RDP #14 – JULIENNE
So I figured out that the earlier post I wrote today on smorgasbord was actually yesterday’s post. Sigh. This old granny seems to be having a hard time catching up.
Anyway, I’ve always wondered why it’s call julienne, but never looked it up. So today’s the day. Annnnd, I found that the word comes from a soup of the same name, which is prepared with thin strips of vegetables garnishing it — in French a potage julienne.
Okay, but I still don’t know why it’s called julienne. Keep searching. I find this:
Early 18th century (originally as an adjective designating soup made of chopped vegetables, especially carrots): French, from the male given names Jules or Julien, of obscure development.
So here’s the story:
“Hey, Jules! Get over here and slice these carrots to toss into the soup!

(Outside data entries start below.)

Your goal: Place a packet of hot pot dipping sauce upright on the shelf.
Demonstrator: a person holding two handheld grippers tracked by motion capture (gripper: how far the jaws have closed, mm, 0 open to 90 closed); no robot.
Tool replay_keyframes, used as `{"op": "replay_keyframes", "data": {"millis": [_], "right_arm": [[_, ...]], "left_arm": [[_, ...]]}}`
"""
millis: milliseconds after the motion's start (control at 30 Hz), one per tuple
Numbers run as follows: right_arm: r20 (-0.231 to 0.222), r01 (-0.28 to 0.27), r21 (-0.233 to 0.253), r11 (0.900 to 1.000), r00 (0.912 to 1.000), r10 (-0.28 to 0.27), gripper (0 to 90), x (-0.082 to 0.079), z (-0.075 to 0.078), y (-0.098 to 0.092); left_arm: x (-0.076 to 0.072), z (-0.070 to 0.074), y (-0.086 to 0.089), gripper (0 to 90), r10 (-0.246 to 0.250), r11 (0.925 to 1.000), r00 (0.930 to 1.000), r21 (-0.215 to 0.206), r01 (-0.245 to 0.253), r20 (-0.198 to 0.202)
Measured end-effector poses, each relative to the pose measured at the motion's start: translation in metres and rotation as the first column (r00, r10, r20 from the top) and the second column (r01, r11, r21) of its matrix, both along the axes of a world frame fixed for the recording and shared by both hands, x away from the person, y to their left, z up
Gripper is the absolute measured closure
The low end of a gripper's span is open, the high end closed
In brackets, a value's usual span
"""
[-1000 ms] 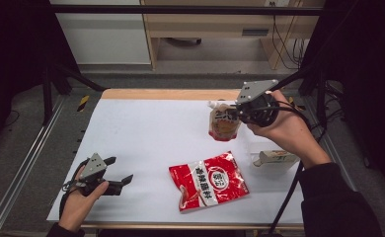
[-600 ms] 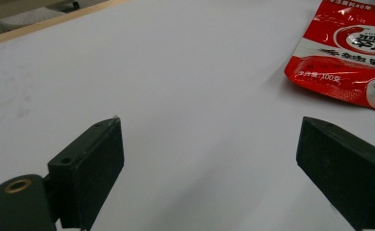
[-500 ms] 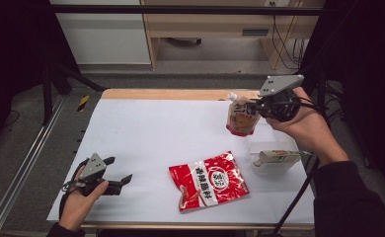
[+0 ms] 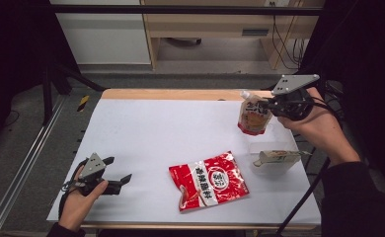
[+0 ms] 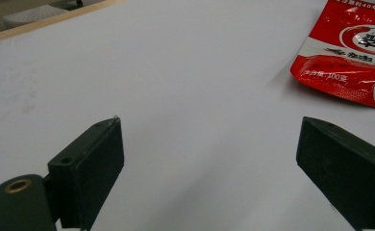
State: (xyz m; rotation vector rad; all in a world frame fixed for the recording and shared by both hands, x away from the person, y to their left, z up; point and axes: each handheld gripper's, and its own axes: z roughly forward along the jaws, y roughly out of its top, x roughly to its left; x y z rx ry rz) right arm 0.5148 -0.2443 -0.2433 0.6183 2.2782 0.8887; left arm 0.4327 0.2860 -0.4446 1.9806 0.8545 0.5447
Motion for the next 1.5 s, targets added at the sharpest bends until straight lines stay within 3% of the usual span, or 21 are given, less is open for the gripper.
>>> {"op": "replay_keyframes", "data": {"millis": [600, 1133, 1500], "right_arm": [[-0.003, 0.014, 0.0, 1.0, 0.9999, -0.014, 87.4, -0.002, -0.009, -0.019], [-0.079, 0.011, 0.0, 1.0, 0.9968, -0.011, 87.4, -0.003, -0.042, -0.04], [-0.109, 0.0, 0.018, 1.0, 0.994, 0.002, 87.3, -0.005, -0.053, -0.046]], "left_arm": [[0.0, 0.0, 0.001, 9.2, 0.006, 1.0, 1.0, 0.002, -0.006, 0.0], [0.001, -0.001, 0.001, 9.2, 0.007, 1.0, 1.0, 0.006, -0.007, -0.004], [0.001, -0.002, 0.001, 9.2, 0.008, 0.9999, 0.9999, 0.009, -0.008, -0.007]]}}
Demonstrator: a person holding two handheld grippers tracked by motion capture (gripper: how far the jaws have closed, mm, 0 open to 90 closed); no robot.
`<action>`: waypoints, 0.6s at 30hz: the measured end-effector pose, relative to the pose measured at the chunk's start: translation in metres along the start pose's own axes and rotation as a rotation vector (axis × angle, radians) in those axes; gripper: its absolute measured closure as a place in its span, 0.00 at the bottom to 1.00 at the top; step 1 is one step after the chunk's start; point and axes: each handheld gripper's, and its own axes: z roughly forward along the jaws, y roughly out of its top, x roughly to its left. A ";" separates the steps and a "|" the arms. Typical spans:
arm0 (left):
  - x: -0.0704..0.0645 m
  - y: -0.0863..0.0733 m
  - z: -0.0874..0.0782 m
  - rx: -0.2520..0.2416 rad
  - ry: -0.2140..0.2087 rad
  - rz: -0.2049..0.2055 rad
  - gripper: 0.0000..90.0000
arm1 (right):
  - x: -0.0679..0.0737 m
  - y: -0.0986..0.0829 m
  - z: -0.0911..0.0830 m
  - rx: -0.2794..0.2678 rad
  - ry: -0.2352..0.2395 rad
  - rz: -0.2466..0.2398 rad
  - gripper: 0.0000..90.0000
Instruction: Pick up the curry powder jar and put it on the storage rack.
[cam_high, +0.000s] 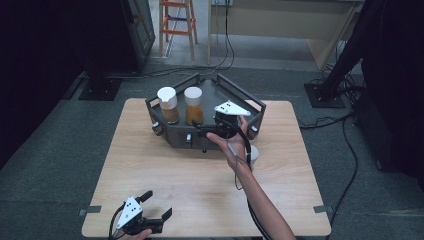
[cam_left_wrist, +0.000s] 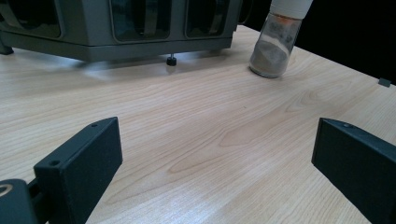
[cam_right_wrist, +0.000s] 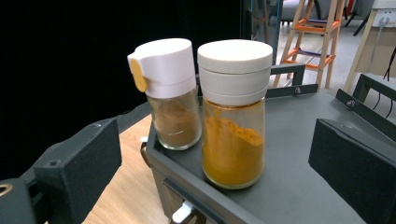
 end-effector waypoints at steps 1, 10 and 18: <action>0.000 0.000 0.000 -0.001 0.000 -0.001 0.02 | 0.000 0.000 -0.002 0.000 0.002 -0.004 0.03; 0.000 0.000 0.000 -0.003 0.002 -0.002 0.02 | -0.001 -0.006 -0.015 -0.007 0.014 -0.011 0.03; -0.001 -0.001 0.000 -0.007 0.003 -0.001 0.02 | 0.000 -0.013 -0.029 -0.020 0.018 -0.031 0.03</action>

You’ve been on break long enough!”
Jules sauntered to his work station, irritated at being made to do such menial work when he was so talented. He should be head chef, he’s just that good.

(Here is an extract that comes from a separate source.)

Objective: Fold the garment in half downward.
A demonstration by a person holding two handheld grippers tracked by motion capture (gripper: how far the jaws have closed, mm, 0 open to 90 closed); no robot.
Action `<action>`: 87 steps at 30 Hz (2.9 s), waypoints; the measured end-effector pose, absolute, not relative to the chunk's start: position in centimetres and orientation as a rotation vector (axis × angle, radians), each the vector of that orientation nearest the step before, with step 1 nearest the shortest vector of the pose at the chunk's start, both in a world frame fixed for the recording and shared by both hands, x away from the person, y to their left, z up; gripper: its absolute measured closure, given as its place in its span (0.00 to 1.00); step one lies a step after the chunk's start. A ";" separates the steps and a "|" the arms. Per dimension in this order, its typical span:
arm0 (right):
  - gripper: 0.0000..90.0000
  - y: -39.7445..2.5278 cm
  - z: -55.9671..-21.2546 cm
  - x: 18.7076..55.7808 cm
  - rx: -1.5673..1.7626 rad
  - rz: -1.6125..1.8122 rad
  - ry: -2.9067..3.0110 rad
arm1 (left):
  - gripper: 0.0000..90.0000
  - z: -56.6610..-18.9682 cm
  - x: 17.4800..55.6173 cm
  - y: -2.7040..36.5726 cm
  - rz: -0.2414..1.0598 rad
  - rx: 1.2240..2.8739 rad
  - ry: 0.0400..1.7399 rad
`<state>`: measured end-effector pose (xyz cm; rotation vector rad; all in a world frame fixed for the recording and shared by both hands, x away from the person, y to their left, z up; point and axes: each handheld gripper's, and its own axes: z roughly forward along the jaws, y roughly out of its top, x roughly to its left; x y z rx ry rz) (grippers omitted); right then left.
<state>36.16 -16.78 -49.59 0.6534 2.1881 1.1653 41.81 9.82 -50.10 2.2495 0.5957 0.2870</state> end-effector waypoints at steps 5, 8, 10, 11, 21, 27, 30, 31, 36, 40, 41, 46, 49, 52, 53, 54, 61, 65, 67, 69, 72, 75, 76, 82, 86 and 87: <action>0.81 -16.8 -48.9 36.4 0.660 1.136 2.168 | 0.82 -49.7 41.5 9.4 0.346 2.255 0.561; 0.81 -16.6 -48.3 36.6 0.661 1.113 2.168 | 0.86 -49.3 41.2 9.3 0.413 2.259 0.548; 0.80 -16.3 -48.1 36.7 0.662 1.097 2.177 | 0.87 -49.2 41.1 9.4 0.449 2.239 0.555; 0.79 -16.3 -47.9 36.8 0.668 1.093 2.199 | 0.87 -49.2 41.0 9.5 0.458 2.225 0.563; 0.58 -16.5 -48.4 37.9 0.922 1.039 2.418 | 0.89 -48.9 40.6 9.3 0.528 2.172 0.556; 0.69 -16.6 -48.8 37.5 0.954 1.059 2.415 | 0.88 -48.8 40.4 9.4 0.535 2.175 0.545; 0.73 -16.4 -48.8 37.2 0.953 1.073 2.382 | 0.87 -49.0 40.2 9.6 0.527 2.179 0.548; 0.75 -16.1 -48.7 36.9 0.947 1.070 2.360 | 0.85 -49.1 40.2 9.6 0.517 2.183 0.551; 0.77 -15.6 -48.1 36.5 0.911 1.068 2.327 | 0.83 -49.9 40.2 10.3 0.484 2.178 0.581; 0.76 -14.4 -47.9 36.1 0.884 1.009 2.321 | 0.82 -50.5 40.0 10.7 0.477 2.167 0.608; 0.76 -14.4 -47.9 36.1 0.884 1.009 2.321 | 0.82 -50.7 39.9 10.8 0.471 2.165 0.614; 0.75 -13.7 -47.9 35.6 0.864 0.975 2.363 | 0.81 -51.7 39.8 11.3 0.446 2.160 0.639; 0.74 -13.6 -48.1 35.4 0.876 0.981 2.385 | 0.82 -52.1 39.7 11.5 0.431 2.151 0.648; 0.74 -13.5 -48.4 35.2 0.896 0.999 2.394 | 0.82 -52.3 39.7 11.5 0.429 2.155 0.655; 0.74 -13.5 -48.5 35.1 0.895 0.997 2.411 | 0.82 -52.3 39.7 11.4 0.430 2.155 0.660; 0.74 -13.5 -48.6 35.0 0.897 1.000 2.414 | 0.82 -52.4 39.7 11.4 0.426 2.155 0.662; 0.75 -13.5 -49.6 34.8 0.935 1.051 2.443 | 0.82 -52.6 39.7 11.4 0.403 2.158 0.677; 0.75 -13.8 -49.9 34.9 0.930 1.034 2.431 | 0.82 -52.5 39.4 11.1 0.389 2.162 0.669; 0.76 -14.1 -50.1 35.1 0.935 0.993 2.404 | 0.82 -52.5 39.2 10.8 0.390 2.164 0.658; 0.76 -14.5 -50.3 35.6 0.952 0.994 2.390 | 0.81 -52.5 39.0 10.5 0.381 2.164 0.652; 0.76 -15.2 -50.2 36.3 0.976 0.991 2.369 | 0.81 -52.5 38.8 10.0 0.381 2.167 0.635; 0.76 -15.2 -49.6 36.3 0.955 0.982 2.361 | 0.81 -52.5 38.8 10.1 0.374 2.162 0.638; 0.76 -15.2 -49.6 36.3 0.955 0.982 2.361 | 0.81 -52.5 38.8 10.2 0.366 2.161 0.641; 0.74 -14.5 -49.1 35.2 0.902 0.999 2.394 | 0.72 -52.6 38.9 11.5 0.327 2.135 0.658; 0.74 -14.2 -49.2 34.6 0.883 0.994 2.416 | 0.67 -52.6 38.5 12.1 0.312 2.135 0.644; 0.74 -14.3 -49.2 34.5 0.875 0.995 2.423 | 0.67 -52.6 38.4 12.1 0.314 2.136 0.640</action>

He scrubbed his carrots, topped them, skinned them, and cut them into manageable lengths. The, WHACK! in half, and WHACK in quarters. He liked the looks of that so much better than the coin-shaped pieces they usually added to the soup.
He looked again, realized the pieces could be even thinner for faster cooking. WHACK! went his knife, and he signaled to the chef that he was finished.

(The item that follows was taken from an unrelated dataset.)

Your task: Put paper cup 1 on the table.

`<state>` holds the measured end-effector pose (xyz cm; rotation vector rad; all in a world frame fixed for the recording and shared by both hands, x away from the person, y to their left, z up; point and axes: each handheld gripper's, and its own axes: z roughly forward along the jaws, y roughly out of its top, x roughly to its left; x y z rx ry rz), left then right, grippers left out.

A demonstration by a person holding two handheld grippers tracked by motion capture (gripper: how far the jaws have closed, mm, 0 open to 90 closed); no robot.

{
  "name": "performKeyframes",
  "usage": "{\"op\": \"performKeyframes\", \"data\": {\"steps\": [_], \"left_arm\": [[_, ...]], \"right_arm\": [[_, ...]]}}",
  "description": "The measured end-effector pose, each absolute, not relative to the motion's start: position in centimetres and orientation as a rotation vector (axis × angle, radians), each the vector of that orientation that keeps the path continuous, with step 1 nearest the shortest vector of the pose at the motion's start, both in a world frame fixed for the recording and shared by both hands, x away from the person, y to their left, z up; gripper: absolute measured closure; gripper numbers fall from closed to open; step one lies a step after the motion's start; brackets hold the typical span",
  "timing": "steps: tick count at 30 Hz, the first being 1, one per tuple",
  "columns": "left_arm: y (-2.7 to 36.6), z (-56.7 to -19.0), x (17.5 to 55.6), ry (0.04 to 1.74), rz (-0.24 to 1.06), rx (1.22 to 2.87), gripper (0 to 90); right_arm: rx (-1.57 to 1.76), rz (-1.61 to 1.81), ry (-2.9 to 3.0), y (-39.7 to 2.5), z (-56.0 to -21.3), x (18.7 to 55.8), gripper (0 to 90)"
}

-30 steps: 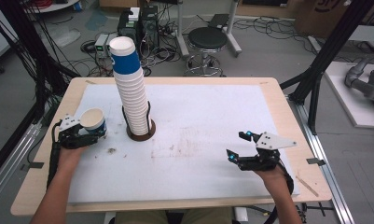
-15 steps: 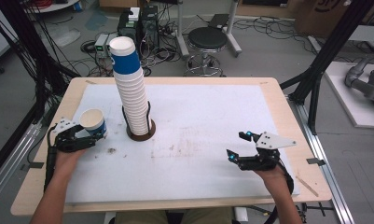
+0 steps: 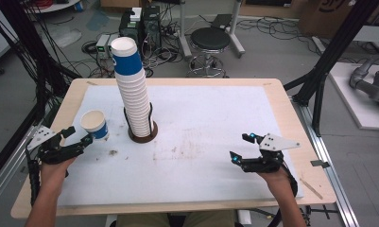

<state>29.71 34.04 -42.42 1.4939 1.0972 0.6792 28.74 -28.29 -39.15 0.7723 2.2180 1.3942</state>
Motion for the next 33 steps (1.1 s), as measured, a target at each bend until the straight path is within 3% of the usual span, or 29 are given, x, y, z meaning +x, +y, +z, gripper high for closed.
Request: {"op": "performKeyframes", "data": {"steps": [7,16,33], "left_arm": [[33.0,-40.3,28.8,0.964,0.717,1.445,17.6],[30.6,-38.9,28.2,0.853,0.614,1.417,15.6],[28.4,-38.0,27.6,0.764,0.58,1.432,15.5]], "right_arm": [[0.796,1.393,2.198,-28.6,-39.1,28.8,20.7],[0.875,1.368,2.148,-29.5,-38.9,28.9,20.7],[0.906,1.35,2.138,-28.9,-38.8,30.0,20.6]]}}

The chef, seeing what Jules had done, was at first thoughtful, then beaming with pleasure. “Exquisite! They will cook quickly, and give the soup a unique appearance. Good job, Jules!” He clapped Jules on the back as he beckoned another worker to carry the carrots to the soup pot.
And, to Jules’ endless delight, potage julienne had been born; a soup that would carry his name to all kitchens of distinction for ages to come.